◆ WHAT IS REQUIRED:
A single figure is wanted: the count of lines below containing the string "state".

◆ DATA:
_ _ _ _ _

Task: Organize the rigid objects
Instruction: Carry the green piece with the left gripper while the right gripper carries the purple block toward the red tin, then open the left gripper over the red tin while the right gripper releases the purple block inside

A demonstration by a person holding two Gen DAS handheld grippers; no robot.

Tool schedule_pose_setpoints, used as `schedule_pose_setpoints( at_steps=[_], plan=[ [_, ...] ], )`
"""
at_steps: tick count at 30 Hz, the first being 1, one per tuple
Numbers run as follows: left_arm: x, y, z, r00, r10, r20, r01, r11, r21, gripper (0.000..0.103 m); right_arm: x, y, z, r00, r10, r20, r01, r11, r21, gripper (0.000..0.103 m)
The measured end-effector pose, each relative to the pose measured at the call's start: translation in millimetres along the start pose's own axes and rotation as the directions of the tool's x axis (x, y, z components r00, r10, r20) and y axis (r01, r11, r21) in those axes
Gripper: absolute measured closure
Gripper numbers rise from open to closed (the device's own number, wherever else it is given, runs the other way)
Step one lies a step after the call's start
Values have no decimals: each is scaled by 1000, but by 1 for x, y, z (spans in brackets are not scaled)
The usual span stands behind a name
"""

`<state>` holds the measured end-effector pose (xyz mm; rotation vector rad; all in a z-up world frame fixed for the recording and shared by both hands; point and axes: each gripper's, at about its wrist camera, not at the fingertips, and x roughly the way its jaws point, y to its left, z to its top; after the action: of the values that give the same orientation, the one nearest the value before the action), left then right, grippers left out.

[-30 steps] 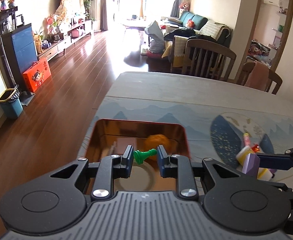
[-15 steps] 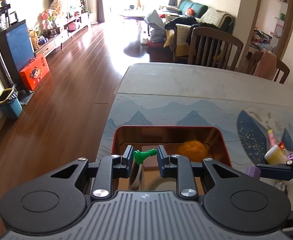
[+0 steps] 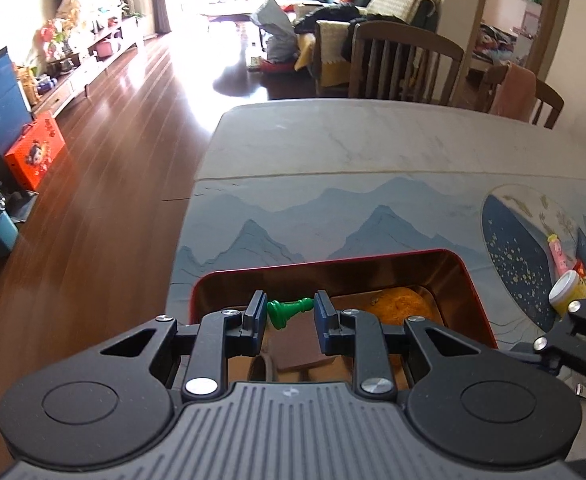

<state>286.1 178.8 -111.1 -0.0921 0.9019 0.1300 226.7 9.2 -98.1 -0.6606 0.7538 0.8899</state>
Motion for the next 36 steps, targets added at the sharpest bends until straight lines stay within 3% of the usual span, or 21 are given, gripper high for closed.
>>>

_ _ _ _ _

◆ WRITTEN SOLUTION:
2